No deja de llamar mi atención el surgimiento de “líderes” sociales, populares o comunitarios, como se les quiera llamar, cuya fama y fuerza (buena o nociva) rebasa con creces la de los “dirigentes públicos”, entre los que incluyo a los gobernantes de todos los niveles, a los legisladores e incluso a los representantes sindicales. Siempre, por supuesto, con afortunadas excepciones.
Esos líderes sociales suelen ser queridos, defendidos y hasta protegidos por sus comunidades. A diferencia de los dirigentes enunciados, no hacen sino llenar los vacíos que dejan la ineptitud, la negligencia o la franca corrupción de quienes inmerecidamente ocupan altas plazas del vastísimo escalafón burocrático nacional. Desde los alcaldes hasta la jefatura del Poder Ejecutivo Federal.
La burguesía oficial necesita condiciones mínimas de gobernabilidad para ejercer sus funciones.
Sin embargo, los gobiernos autócratas suelen entrar en crisis de gobernanza cuando, al paso de los años, las burocracias en que se apoyan, castradas políticamente por la consuetudinaria subordinación que les impone la costumbre del poder, dejan de producir liderazgos y se limitan a empoderar “dirigencias”. Confunden la eficacia y la lealtad con la obediencia y la sumisión.
La diferencia entre un líder y un dirigente resulta abismal. Y este es, sin duda, uno de los mayores fracasos del sistema político mexicano: no distingue entre la legalidad estatutaria de un dirigente sindical o un empleado meritorio, con la legitimidad del mandato que le otorga a un líder social la confianza ciudadana, de facto o en las urnas. Mucho menos sabe o cree en la necesaria construcción de líderes sociales que coadyuven a la gobernanza del poder público.
En el ABC de la dirigencia social y la dirigencia política (abundan las referencias), lo que es bueno para una persona, un ciudadano o su comunidad, lo es también para el líder. Esta es una regla de oro que suelen ignorar los burócratas de pasillo o los de partido, convertidos en “dirigentes”, en “funcionarios públicos” o en reyezuelos estatales por obra y gracia del jefe superior.

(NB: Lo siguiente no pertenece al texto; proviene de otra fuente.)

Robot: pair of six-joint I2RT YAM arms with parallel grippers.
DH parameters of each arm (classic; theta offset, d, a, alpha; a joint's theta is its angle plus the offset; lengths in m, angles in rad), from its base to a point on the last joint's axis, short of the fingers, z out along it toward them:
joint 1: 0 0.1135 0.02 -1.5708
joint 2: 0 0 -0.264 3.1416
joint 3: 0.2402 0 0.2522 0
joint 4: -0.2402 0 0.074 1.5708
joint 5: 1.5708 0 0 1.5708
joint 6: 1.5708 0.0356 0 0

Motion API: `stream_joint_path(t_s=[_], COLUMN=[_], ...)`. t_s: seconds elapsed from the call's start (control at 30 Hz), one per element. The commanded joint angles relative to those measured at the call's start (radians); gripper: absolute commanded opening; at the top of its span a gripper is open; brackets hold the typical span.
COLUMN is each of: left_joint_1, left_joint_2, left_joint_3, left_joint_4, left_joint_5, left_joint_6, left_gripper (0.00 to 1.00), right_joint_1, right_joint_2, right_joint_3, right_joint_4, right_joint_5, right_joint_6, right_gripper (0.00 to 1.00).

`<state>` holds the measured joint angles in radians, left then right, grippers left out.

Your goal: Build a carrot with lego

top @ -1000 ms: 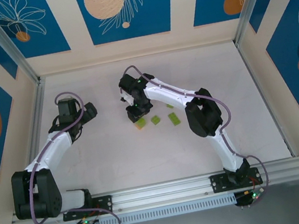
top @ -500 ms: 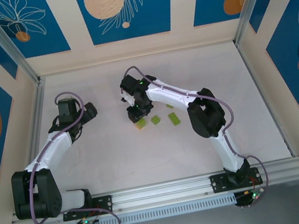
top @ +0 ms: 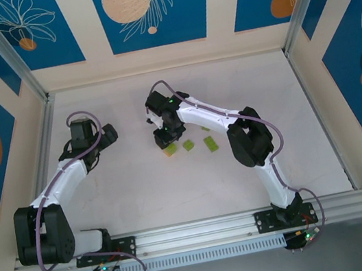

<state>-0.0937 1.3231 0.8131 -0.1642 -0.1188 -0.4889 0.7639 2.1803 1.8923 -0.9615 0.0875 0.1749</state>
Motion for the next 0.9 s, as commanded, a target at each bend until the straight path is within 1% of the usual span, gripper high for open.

Debo insistir en que hay honorables excepciones. Pero la percepción general que deja la experiencia de décadas, es que disfrutan de un escaño en el Senado, una curul en la Cámara de Diputados, una Secretaría de Estado en el gabinete o un mullido sillón en el Palacio de Gobierno, por sus servicios al jefe o al partido, no a la comunidad. Por eso son solemnes desconocidos en su distrito, en su municipio o en su entidad. Por eso las rechiflas y otras expresiones de reproche en eventos públicos de falso armado. Se les encarga una Secretaría de Estado por cuatismo, aunque sea nulo su conocimiento o carezcan de experiencia en la responsabilidad que se les confía. De ahí sus estrepitosos fracasos en el ejercicio del cargo: creen que les basta con administrar el nombramiento.
No dejan buena memoria ni obra pública de beneficio colectivo, sino un rastro nauseabundo de crímenes, incapacidad, corrupción, complicidades y saqueo. Son desplazados automáticamente por líderes sociales naturales, buenos o malos, incluso algunos hasta con antecedentes penales. Pero en ellos cree la gente de su comunidad.
La función pública es un instrumento privilegiado para asumir el liderazgo político, social e institucional. Particularmente cuando los ciudadanos depositan en el funcionario público las tres joyas que necesita para lograrlo: confianza, presupuesto y la herramienta clave que es el poder legítimo.
El ejercicio del poder absoluto en manos de una sola persona, sin contrapesos legales, políticos y éticos, implica graves riesgos en un Estado democrático. El más grave y peligroso de ellos es la ambición de acumular más poder, porque entonces el Estado democrático deviene en autocracia. Autoritarismo. Dictadura. Se quebranta el orden institucional y se pone en riesgo la gobernabilidad.
Se presentan también las mayores amenazas para la paz pública: a) el miedo ciudadano a la inseguridad, y b) el miedo del poder público al surgimiento de liderazgos sociales que desafían su autoridad. Pero, a diferencia del ciudadano común, el poder público tiene recursos para defender sus privilegios y el monopolio de la fuerza en sus manos; convierte su miedo en represión sangrienta aunque ineficaz.
El dirigente decreta. El líder convence.
En México hay crisis de liderazgo porque el sistema asfixiante ha impedido que surjan. En este escenario y con miras a los comicios presidenciales de 2018, ¿hay líderes genuinos o potenciales entre quienes hoy se dan empellones y codazos para llegar al poder supremo? ¿Hay líderes con ideas? ¿Con proyecto? ¿Con valores? ¿Hay grandeza de miras para lograr el cambio?.